▶ **ACTIVITY**: What lines of the data hold the string "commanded"? Copy them all.

▶ **THE DATA**:
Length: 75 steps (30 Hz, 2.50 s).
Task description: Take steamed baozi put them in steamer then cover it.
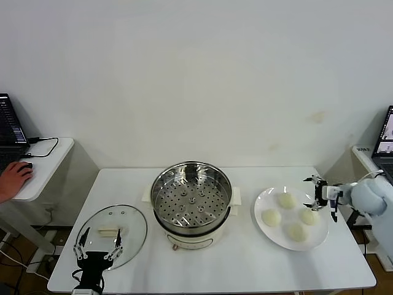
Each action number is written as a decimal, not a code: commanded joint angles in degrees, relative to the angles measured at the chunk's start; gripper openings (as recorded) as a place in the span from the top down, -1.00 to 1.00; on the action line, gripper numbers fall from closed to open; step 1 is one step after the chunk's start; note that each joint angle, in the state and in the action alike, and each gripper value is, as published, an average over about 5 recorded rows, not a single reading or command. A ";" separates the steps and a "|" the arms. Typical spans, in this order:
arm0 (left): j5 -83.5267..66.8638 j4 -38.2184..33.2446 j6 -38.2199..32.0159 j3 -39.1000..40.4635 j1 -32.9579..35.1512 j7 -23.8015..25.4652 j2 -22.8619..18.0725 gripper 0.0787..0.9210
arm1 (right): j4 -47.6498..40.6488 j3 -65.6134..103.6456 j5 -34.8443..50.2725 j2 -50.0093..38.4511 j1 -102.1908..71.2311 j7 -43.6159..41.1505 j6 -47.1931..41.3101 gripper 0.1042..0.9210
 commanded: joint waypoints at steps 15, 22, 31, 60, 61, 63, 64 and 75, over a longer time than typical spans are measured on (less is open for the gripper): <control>0.35 1.65 0.32 -1.52 -1.00 -0.07 0.68 -0.77 | -21.80 -22.76 -3.15 13.72 21.40 -6.08 2.76 -0.76; 0.31 2.10 0.18 -1.71 -0.82 -0.19 0.92 -0.77 | -23.40 -22.68 -4.73 14.93 20.51 -5.91 2.54 -0.76; 0.31 2.36 0.13 -1.69 -1.04 -0.26 1.01 -0.77 | -24.90 -22.27 -6.12 15.60 19.64 -5.38 2.37 -0.76; 0.17 2.70 -0.42 -1.64 -1.49 -0.76 1.37 -0.77 | -10.99 -29.35 3.86 6.06 24.85 -5.95 0.03 -0.24; 0.09 2.71 -0.40 -1.56 -1.55 -0.74 1.42 -0.77 | -9.26 -30.47 5.35 4.70 25.98 -6.01 -0.25 -0.24; -0.22 2.74 -0.39 -1.35 -1.64 -0.69 1.52 -0.77 | -5.92 -32.75 8.86 1.93 29.20 -6.12 -1.07 -0.24; -0.41 2.78 -0.38 -1.23 -1.66 -0.68 1.55 -0.77 | -4.77 -33.54 10.35 1.03 30.63 -6.20 -1.43 -0.24; -2.81 2.52 -0.48 -0.06 -1.67 -0.58 1.49 -0.77 | -0.46 -50.13 25.69 6.78 55.59 -5.00 -2.78 -0.24</control>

▶ **REPLY**:
Each action number is written as a decimal, not a code: commanded joint angles in degrees, relative to the angles measured at the chunk's start; gripper openings (as recorded) as a place in the span from the top down, -1.00 to 1.00; on the action line, gripper numbers fall from closed to open; step 1 is one step after the chunk's start; note that each joint angle, in the state and in the action alike, and each gripper value is, as published, an average over about 5 recorded rows, not a single reading or command. A ";" separates the steps and a "|" the arms. Typical spans, in this order:
 commanded: joint waypoints at steps 15, 22, 31, 60, 61, 63, 64 and 75, over a longer time than typical spans are measured on (less is open for the gripper): <control>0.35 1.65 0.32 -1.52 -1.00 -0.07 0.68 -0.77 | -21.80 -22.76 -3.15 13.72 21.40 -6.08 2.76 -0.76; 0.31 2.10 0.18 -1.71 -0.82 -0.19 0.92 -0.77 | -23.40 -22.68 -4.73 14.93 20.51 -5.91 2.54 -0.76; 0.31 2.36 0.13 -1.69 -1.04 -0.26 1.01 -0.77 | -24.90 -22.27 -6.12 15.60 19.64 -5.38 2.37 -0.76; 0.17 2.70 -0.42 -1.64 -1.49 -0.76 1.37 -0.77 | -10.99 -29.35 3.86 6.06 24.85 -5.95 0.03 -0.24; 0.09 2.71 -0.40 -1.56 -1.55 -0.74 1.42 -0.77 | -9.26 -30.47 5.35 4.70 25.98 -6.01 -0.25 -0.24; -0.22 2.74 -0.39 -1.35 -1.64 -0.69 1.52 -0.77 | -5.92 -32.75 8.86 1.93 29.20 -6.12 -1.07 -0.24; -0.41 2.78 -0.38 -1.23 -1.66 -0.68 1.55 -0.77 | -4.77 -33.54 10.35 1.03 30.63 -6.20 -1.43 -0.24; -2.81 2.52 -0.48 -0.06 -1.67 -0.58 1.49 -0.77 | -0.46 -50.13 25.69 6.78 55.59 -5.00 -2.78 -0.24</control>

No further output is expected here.